VI
17 – La genesi di Termini bassa (31.12.2013)
Questa fotografia aerea della
zona dei “Rucchiceddi” di Termini
Imerese, favoritami da Rosario Mongiovì
(sicuramente un termitano doc, sia per il
suo cognome, sia soprattutto per il comportamento “civile” nei miei confronti),
mi consente di tornare ancora (e per
l’ultima volta, considerato il sistematico e quasi generale rigetto o “ripudio”
del mio nome e del mio lavoro) sulla ormai annosa faccenda dell’alluvione
inversa e cioè sulla genesi della parte bassa (“gnusu”) di Termini Imerese.
Per seguire le mie
argomentazioni pregherei i lettori di confrontare sinotticamente tale foto con
il quadro di Marcello Toma che, per
comodità, riporto a fianco e che, come spero si ricorderà, raffigura Termini
com’era nel Medioevo. In particolare i sicuri punti di “repere” sono tre: torre dei
Saccari (chiesa di S. Orsola), Annunziata e terme di Himera. Questa triangolazione non coincide nelle due “viste”, perché ad esempio qui le terme
circolari (vedi il mio ritaglio in basso
a destra) sono sulla verticale della torre dei Saccari, mentre nel quadro
sono sulla destra (Mongiovì però ha detto
che alla prossima occasione cercherà di scattare una foto con una prospettiva più “ortogonale” e
quindi più vicina al quadro), ma credo che con un minimo di senso di
orientamento e con gli occhi della mente le due viste si possano facilmente
sovrapporre.
“All’alba del 5 febbraio 1234 a Thermae si udì un terribile boato e la
milizia di guardia, affacciatasi alla balconata della torre dei Saccari e
accortasi che il pericolo veniva dal mare, e precisamente dalla zona delle
terme, lanciò subito l’ordine di evacuazione. Una sorta di maremoto o di
tsunami stava aggredendo la città, in un fragoroso ribollio di onde e di fango.

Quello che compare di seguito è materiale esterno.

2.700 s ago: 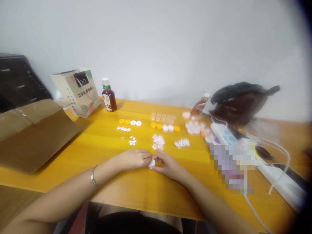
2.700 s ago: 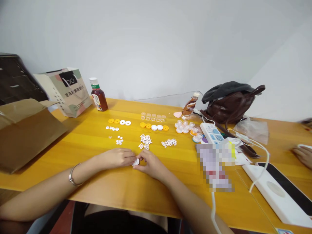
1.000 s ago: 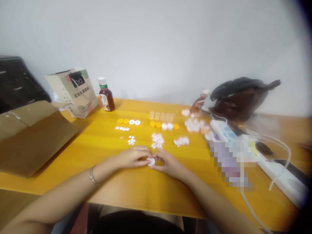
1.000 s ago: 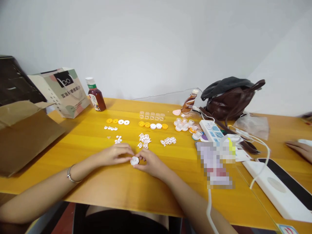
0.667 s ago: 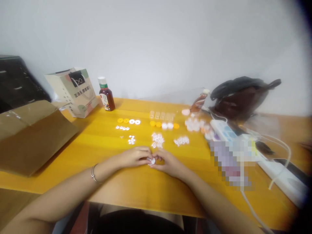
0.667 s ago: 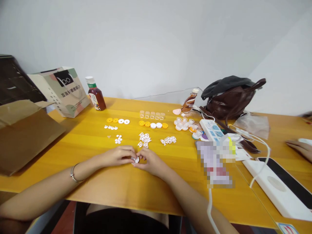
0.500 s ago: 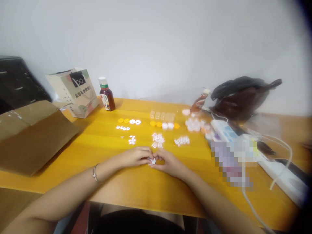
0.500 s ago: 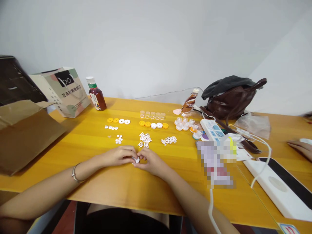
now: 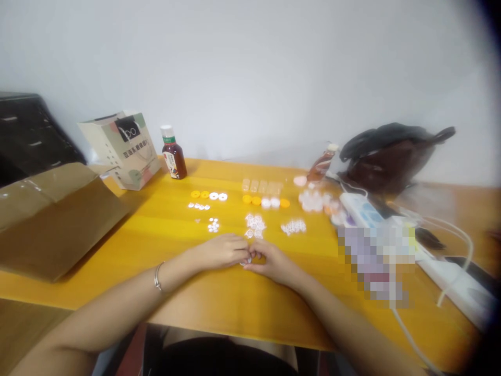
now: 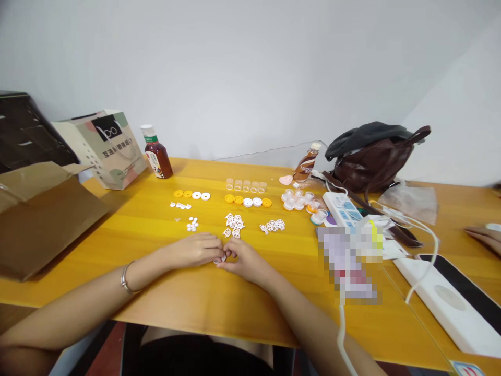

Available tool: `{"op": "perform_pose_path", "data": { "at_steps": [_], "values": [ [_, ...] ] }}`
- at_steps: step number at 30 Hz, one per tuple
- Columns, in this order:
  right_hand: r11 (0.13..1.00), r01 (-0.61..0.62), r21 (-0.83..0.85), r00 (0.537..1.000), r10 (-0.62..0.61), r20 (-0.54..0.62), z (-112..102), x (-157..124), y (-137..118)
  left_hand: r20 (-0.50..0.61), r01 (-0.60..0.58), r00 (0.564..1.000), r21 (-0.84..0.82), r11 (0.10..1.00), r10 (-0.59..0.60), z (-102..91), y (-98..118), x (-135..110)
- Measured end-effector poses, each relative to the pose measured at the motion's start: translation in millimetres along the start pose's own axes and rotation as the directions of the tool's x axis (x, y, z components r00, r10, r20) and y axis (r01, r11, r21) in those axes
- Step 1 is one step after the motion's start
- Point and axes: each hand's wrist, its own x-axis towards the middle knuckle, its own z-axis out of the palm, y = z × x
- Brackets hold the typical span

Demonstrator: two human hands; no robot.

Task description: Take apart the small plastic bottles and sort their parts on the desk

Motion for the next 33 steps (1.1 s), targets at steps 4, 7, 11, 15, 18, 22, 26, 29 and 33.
{"op": "perform_pose_path", "data": {
  "at_steps": [4, 7, 11, 15, 18, 22, 26, 29, 33],
  "values": [
    [1.000, -0.001, -0.004, 1.000, 0.001, 0.014, -1, 0, 1, 0.027, -0.062, 0.998, 0.197, 0.978, 0.058, -0.9, 0, -1],
    [1.000, 0.002, -0.006, 1.000, -0.002, 0.031, -2, 1, 1, 0.041, -0.103, 0.995, 0.258, 0.961, 0.096, -2.5, 0, -1],
    [1.000, 0.021, -0.008, 0.999, -0.020, 0.041, -3, 0, -1, 0.006, -0.074, 0.997, 0.207, 0.976, 0.075, -0.6, 0, 0],
    [1.000, 0.031, -0.005, 0.999, -0.030, 0.039, -2, 0, 1, -0.054, 0.073, 0.996, 0.018, 0.997, -0.072, 7.4, 2, 4],
    [0.999, 0.038, -0.008, 0.999, -0.037, 0.036, -2, 0, 2, -0.073, 0.126, 0.989, -0.052, 0.991, -0.130, 11.4, 5, 5],
    [1.000, 0.020, -0.006, 0.999, -0.019, 0.029, -2, -1, 0, -0.113, 0.120, 0.986, 0.002, 0.993, -0.119, 2.7, 1, -1],
    [1.000, -0.014, 0.024, 1.000, 0.013, 0.024, -4, -3, -5, -0.168, 0.265, 0.957, 0.165, 0.950, -0.238, -18.4, -26, -22],
    [0.999, -0.019, 0.043, 1.000, 0.018, 0.025, -5, -3, -6, -0.131, 0.344, 0.939, 0.288, 0.893, -0.320, -29.2, -51, -39],
    [0.999, -0.019, 0.043, 0.999, 0.017, 0.027, -5, -3, -6, -0.078, 0.382, 0.922, 0.339, 0.860, -0.378, -30.3, -66, -46]
  ]
}}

Al tramonto, calmatisi le acque, si potè fare un primo bilancio dei danni: una
marea di fango, larga circa mezzo miglio, aveva fagocitato un miglio di costa e
il tranquillo porticciolo. Le possenti terme romane avevano resistito, ma erano
rimaste sepolte dal fango per un terzo, cioè per circa 6 m; tutti gli altri
edifici sul mare erano stati travolti, ma per fortuna, grazie al tempestivo
allarme, il numero delle vittime fu limitato…”
Questa la genesi – non dirò fantastica, ma solo difficilmente
documentabile – della landa desolata che, dopo un paio di secoli, cominciò
ad essere coltivata, inglobata nelle nuove mura cittadine e via via urbanizzata
fino ad assurgere ed ambire, nel XVI secolo, cominciando dal nucleo della “Parrocchia” della Consolazione (vedi AG 40
e gli articoli VI 3, VI 4, VI 5, VI 7, VI 8 e VI 9 di
questo fascicolo AG 41), al ruolo di una città autonoma da Thermae, e cioè l’attuale “Termini bassa” o “gnusu”, ancora oggi in antitesi o contrasto, non solo topografico,
con “nzusu”, cioè l’antica e
originale “Termini alta”.
Per quanto ne so nessuna chiesa
di “gnusu” è più antica della
Consolazione, per cui il suo ruolo come “polo”
(quasi nel senso fisico di un polo
magnetico) di sviluppo della città bassa ottimamente delineato nel già
citato e lodato libro dell’ing. Giuseppe
Catanzaro (vedi DA
26) potrebbe essere ancora più importante, anzi “fondamentale” nel vero senso del
termine.
La questione è aperta, ma
l’ardua sentenza – e mi rivolgo
prioritariamente ai concittadini Giunta, Lo Cascio e Catanzaro, oltre che a
tutti i termitani doc, cioè “onesti” (che
invito ad affacciarsi al balcone di S. Orsola per “rivedere” idealmente sotto i
loro piedi l’antico nostro mare) – non
può essere ancora sistematicamente elusa e postergata ad oltranza.